Leovan serta Raka saling beradu pandang seolah-olah bertaya lewat tatapan mata. Raka menggeleng ketika raut Leovan meminta penjelasan, karena penasaran Raka beralih menatap Evando dan Gavin yang masih saja sibuk bisik-bisik sambil senggol-senggolan bahu.

"Heh, para buaya got. Pada bisik apa sih? Serius banget, boleh lah spil-spil," ujar Raka menaik turunkan alisnya. 

Gavin menoleh. "Kepo lo boti cemberen."

Raka melotot tak terima akan panggilan untuk dirinya. "Mau lo gue buang ke tong sampah?" Tanya Raka bernada marah. 

Gavin tak menjawabnya. "Gue balik dulu," pamit pada Evando, matanya melirik Leovan yang hanya diam menyimak, kemudian berjalan menuju pintu, saat berdekatan dengan Raka. Gavin menarik tangan Raka dan membawanya keluar, keduanya dapat mendengar teriakan Raka yang meminta dilepaskan. 

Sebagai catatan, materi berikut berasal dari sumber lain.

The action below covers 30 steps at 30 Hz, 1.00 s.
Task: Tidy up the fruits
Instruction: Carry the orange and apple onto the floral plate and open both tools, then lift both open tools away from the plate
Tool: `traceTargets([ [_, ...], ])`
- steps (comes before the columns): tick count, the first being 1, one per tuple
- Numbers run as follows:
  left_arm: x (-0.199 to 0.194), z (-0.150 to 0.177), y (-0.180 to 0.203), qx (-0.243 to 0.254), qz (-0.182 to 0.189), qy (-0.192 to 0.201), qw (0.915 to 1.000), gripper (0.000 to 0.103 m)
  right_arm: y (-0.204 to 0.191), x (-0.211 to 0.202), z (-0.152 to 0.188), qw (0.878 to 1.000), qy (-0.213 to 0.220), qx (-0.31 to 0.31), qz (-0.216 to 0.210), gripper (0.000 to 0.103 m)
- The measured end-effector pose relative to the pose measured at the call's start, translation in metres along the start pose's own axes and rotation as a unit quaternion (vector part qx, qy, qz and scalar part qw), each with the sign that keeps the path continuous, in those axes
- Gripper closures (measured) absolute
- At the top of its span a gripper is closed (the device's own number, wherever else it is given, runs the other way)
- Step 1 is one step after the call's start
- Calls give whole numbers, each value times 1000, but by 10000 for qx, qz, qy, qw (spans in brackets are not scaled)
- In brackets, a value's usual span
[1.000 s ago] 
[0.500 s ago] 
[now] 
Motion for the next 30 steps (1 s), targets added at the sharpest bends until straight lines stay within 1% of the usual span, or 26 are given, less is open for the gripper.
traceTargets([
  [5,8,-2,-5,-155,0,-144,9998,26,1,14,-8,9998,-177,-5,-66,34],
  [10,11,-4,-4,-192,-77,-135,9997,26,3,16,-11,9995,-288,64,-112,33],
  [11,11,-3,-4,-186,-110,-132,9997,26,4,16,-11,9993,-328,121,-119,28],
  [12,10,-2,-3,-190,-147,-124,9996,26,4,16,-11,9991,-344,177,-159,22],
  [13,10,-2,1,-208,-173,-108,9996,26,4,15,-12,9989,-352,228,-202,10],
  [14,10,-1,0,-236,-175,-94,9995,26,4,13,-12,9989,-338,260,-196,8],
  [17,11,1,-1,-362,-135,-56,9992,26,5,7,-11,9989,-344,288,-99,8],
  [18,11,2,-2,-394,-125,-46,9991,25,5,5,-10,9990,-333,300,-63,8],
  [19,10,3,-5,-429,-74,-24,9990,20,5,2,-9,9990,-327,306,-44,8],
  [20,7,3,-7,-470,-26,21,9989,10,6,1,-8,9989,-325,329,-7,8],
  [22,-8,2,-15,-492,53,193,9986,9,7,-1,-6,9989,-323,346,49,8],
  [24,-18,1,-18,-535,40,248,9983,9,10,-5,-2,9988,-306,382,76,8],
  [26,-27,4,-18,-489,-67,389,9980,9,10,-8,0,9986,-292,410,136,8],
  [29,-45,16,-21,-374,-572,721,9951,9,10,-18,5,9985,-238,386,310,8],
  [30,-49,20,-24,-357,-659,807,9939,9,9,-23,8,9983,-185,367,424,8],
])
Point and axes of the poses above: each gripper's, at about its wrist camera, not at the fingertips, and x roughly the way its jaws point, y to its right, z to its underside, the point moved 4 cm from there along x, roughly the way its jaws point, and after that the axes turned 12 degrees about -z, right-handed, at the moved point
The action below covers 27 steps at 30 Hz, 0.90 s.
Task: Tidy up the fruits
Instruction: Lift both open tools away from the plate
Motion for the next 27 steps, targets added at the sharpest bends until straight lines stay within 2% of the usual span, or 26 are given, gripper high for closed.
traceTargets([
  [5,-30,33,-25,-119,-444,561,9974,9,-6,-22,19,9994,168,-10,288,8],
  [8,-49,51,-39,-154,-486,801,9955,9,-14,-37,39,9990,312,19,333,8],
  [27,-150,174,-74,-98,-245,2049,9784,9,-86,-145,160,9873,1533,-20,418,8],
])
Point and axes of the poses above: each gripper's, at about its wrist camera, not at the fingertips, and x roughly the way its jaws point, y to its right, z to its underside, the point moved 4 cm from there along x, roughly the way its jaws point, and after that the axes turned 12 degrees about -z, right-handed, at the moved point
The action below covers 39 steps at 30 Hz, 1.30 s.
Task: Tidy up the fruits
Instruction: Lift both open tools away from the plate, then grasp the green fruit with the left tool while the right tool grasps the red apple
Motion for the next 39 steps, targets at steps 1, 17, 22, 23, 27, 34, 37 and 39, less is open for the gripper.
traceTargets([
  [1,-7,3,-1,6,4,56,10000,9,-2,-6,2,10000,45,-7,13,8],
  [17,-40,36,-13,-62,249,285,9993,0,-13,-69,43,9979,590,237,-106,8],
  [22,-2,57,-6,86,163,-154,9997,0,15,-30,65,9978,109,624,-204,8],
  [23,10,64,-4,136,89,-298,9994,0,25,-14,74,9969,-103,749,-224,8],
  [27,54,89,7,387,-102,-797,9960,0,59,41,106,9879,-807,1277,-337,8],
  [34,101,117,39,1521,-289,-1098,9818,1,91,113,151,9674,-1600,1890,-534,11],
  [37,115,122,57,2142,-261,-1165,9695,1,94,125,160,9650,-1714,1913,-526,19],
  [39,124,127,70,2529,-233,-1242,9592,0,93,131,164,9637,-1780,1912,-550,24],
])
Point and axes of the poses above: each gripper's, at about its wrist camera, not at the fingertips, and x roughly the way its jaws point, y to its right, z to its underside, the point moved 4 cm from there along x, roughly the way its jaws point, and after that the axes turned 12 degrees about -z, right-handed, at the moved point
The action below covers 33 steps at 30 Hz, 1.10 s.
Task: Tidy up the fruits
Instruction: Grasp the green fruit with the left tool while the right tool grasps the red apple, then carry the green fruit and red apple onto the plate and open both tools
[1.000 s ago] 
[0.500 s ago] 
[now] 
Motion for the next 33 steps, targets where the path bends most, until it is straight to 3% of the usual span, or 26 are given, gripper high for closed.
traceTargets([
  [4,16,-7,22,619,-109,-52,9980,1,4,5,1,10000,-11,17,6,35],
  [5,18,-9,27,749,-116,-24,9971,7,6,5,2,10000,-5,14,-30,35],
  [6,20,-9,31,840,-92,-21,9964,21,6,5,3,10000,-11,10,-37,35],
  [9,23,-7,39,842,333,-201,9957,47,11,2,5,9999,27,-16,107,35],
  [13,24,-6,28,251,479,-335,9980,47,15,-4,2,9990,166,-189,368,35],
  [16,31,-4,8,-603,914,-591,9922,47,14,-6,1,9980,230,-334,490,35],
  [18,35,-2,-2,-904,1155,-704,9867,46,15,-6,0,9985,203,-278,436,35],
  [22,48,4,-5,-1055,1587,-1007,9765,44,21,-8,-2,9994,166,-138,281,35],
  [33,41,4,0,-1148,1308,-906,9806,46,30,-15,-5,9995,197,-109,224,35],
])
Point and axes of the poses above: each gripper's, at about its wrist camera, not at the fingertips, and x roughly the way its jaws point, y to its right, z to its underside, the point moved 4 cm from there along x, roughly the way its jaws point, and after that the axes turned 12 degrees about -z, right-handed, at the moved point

Evando heran sendiri melihat Gavin datang cuma buat bilang hal yang sangat tidak penting bahkan semakin heran ketika Gavin menyeret Raka bak kambing, apa mereka saling mengenal atau memang Gavin kepincut oleh keimutan wajah Raka.

Oke, Evando mengakuinya.

"Temen lo serem," pekik Leovan.

Evando menoleh. "Buang mata lo biar gak liat lagi!" 

"Sekarang beresin lagi, gambar petanya lo gulung terus taro ke atas lemari, jangan lupa bukunya di tumpuk. Kursinya ditata berjajar," titah Evando seraya menunjuk sesuai benda yang diucapkannya. 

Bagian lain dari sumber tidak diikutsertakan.